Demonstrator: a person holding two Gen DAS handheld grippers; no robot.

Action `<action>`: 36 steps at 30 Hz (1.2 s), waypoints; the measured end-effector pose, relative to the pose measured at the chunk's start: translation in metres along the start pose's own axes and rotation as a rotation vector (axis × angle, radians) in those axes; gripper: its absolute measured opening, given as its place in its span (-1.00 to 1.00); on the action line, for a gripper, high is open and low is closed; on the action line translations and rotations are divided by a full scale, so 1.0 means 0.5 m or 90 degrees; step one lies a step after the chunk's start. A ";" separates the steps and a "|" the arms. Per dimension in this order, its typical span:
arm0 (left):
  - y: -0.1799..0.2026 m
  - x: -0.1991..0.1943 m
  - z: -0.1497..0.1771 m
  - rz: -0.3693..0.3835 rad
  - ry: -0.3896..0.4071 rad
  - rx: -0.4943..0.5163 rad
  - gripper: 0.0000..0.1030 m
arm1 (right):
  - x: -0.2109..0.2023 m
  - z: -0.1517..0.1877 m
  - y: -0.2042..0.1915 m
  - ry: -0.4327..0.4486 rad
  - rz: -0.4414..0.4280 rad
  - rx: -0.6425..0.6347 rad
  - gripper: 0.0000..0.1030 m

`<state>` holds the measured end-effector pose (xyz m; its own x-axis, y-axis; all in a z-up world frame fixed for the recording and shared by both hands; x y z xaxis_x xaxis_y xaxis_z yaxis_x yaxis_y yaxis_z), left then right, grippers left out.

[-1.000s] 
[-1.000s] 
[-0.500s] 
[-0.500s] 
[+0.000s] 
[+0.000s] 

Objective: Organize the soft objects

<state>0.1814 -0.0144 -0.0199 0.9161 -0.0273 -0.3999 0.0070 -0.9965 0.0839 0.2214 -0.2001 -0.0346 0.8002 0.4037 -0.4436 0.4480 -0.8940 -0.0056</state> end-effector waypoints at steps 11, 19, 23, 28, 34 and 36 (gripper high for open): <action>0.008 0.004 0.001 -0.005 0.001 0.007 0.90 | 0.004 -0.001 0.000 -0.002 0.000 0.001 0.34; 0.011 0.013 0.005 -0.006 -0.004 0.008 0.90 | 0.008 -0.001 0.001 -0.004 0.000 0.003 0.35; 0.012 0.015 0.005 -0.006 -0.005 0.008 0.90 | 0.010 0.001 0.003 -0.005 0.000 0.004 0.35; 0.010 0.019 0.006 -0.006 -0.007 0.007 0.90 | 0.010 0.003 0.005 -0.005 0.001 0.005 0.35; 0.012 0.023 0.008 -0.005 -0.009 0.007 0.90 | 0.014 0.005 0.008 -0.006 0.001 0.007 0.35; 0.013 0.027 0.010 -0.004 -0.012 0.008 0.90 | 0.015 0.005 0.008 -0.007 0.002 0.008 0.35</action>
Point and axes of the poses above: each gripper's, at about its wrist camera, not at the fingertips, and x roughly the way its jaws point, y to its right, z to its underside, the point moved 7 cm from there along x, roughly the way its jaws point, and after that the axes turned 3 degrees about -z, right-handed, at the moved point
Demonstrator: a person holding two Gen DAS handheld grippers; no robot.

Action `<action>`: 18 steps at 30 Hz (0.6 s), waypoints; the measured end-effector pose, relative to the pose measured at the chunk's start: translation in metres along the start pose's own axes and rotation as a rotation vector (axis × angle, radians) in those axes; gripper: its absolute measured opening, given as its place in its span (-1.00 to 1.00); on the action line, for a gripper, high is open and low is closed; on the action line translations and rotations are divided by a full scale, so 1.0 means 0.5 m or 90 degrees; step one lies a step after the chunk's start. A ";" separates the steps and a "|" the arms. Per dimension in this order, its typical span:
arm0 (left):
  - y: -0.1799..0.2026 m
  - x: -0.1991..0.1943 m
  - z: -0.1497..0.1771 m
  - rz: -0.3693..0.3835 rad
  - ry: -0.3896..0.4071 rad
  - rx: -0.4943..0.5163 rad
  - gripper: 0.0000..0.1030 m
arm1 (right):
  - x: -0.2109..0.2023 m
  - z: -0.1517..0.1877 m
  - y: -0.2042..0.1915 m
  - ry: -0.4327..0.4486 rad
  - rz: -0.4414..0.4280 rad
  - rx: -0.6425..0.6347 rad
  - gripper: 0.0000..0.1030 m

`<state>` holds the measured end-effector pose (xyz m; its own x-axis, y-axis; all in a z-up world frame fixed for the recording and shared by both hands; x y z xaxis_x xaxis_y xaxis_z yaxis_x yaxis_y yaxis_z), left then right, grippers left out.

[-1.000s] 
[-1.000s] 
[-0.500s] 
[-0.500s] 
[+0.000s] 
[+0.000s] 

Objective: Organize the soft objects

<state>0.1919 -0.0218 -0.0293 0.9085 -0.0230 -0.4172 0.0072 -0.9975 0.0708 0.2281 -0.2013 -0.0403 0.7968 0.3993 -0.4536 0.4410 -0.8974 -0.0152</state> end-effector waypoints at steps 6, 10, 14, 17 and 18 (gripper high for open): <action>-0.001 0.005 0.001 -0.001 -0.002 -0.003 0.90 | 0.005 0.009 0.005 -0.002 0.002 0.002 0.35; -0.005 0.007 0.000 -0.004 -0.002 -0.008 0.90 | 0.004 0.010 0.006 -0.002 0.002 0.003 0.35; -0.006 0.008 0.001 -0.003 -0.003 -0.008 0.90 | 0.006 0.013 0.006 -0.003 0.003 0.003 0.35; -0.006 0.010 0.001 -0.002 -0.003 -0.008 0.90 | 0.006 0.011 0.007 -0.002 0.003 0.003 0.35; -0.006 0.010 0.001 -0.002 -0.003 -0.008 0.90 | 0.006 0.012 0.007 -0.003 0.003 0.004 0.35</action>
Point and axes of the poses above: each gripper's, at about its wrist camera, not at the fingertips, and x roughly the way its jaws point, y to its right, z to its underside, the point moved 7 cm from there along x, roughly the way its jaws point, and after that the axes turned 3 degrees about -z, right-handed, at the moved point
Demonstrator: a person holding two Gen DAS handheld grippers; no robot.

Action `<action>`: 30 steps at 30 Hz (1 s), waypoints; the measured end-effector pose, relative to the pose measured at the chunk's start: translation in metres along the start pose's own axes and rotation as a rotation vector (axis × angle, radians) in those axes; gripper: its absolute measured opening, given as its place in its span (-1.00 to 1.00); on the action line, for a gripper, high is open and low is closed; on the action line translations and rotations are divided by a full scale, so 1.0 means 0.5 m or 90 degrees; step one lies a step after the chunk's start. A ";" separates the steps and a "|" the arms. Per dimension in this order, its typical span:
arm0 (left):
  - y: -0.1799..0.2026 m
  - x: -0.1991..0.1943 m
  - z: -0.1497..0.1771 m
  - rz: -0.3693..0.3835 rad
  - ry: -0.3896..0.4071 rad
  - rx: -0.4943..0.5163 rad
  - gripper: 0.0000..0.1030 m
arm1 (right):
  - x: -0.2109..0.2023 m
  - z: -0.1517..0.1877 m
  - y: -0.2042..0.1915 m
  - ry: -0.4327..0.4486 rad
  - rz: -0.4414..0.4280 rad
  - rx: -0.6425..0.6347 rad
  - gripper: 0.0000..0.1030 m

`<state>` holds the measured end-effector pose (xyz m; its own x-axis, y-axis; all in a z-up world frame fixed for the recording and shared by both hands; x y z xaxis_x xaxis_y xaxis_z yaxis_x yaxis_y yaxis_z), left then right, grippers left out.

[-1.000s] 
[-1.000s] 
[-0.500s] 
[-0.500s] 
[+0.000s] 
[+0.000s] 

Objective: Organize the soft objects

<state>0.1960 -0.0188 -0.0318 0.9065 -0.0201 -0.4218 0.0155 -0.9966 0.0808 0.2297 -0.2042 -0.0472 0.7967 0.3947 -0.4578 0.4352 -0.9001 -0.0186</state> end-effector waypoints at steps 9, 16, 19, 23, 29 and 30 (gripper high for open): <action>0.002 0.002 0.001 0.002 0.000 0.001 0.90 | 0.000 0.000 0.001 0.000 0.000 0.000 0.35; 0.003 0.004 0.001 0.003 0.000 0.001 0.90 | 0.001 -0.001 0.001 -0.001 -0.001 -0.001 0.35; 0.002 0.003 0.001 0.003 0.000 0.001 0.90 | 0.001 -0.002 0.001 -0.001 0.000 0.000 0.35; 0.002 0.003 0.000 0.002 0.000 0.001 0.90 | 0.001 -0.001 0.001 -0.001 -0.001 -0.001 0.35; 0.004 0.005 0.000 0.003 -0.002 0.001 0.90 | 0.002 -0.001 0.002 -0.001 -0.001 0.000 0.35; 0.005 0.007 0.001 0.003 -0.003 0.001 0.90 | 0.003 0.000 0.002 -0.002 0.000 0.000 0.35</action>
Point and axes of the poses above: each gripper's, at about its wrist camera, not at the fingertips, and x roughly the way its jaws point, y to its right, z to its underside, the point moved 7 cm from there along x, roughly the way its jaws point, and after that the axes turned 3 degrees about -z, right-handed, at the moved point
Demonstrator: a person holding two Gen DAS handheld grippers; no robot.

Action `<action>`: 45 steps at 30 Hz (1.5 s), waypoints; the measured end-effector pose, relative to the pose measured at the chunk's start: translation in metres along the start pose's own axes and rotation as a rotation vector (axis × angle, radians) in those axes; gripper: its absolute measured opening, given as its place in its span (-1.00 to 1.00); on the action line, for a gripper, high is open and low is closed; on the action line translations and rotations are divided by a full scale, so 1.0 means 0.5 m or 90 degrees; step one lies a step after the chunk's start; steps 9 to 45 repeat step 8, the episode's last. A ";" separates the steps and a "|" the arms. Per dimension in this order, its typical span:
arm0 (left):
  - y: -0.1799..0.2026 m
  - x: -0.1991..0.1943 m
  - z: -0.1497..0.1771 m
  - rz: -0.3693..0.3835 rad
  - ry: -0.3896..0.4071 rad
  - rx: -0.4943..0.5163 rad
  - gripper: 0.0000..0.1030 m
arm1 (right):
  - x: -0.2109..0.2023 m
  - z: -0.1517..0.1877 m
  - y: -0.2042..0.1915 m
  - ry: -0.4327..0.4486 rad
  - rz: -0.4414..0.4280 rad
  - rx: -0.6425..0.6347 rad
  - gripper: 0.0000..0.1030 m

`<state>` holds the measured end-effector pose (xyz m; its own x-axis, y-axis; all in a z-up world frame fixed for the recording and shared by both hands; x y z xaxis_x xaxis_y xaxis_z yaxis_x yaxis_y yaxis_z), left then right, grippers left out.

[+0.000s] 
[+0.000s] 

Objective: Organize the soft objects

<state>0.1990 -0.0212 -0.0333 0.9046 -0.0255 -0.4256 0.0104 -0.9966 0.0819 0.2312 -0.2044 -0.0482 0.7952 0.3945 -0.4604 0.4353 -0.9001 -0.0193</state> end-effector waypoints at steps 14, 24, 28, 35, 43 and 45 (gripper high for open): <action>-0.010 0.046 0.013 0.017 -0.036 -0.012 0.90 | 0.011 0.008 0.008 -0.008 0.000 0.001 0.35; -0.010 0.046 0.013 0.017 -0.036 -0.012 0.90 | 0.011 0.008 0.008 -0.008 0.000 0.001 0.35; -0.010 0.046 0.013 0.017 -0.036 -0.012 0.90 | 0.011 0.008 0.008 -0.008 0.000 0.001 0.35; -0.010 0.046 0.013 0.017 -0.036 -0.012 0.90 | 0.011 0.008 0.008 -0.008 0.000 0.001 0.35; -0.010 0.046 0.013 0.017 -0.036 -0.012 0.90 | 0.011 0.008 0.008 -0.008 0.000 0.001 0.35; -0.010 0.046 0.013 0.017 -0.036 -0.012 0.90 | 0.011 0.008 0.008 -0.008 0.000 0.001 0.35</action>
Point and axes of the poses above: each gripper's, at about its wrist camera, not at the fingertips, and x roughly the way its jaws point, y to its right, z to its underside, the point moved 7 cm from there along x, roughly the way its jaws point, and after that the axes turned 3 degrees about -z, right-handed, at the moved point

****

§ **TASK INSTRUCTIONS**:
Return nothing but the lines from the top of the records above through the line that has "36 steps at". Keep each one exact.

§ **RESULT OF THIS TASK**:
Demonstrator: a person holding two Gen DAS handheld grippers; no robot.

Action `<action>`: 36 steps at 30 Hz (1.2 s), waypoints; the measured end-effector pose, relative to the pose measured at the chunk's start: translation in metres along the start pose's own axes and rotation as a rotation vector (axis × angle, radians) in those axes; gripper: its absolute measured opening, given as its place in its span (-1.00 to 1.00); on the action line, for a gripper, high is open and low is closed; on the action line translations and rotations are divided by a full scale, so 1.0 means 0.5 m or 90 degrees; step one lies a step after the chunk's start. A ";" separates the steps and a "|" the arms. Per dimension in this order, its typical span:

What came before makes up the full response.